きょうのコラム「時鐘」 2011年8月29日

 金沢市のふるさと偉人館で日本造船界の草分け「辰巳一(はじめ)」の特別展が開かれている。幕末の加賀藩に生まれ明治期海軍の主力戦艦を設計した人である

亡くなったのは1931(昭和6)年。臨終の床でフランス留学時代に親しんだワインを注文し、世話になった人々に向かって感謝の乾杯をしながらこの世を去った。立ち会った医師が「色々な臨終を見てきたが乾杯して逝った人はいまだ知らない」と話したという

スープ料理で知られ多くの女性ファンを持つ料理研究家の辰巳芳子さん(鎌倉市在住)はその孫に当たる。
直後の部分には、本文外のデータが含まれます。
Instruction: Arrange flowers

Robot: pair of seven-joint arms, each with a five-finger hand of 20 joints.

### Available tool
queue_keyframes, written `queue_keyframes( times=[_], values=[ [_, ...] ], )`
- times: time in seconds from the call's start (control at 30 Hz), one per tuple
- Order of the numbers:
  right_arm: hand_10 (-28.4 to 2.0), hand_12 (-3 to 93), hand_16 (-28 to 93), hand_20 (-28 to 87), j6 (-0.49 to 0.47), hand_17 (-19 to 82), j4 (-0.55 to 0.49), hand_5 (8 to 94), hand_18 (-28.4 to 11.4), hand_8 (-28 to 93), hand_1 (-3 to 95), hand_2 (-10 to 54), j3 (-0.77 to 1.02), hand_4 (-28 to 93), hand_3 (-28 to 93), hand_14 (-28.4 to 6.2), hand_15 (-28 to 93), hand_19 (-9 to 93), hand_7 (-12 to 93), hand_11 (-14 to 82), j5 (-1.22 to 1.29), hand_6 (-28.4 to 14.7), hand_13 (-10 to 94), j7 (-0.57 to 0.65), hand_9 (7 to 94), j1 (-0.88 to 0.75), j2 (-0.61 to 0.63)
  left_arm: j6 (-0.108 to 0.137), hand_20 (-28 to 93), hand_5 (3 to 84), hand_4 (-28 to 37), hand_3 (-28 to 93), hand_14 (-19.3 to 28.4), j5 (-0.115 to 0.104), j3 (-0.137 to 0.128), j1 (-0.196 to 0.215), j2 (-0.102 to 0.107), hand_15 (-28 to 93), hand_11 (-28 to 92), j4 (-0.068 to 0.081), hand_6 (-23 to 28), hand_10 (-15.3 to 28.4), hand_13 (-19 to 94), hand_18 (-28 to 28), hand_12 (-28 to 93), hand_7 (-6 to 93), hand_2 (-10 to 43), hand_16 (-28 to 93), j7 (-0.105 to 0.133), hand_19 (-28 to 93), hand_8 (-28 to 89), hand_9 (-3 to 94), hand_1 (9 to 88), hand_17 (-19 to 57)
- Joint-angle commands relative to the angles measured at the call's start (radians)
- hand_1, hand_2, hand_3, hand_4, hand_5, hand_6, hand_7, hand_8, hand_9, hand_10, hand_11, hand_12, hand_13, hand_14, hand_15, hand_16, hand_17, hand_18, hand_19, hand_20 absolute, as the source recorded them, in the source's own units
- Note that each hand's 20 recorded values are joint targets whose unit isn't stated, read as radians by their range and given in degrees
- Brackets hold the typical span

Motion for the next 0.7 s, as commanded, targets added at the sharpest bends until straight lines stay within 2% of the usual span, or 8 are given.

6歳の時に、祖父の臨終の一部始終を見ていた。80代半ばの今も鮮明に覚えているといい「祖父はサムライでした」と言う

驚くのは、芳子さんの記憶力だけではない。幕末維新から今日までの150年がわずか三代でつながっている事実である。長い歴史のスパンで見れば幕末生まれの祖父と平成の世で活躍中の孫は「同時代人」と言えるのである

偉人の足跡を学ぶと、つい遠い別の世界のことに思いがちである。大事なのは自分たちの、ほんの先輩だと思って親しむことではないか。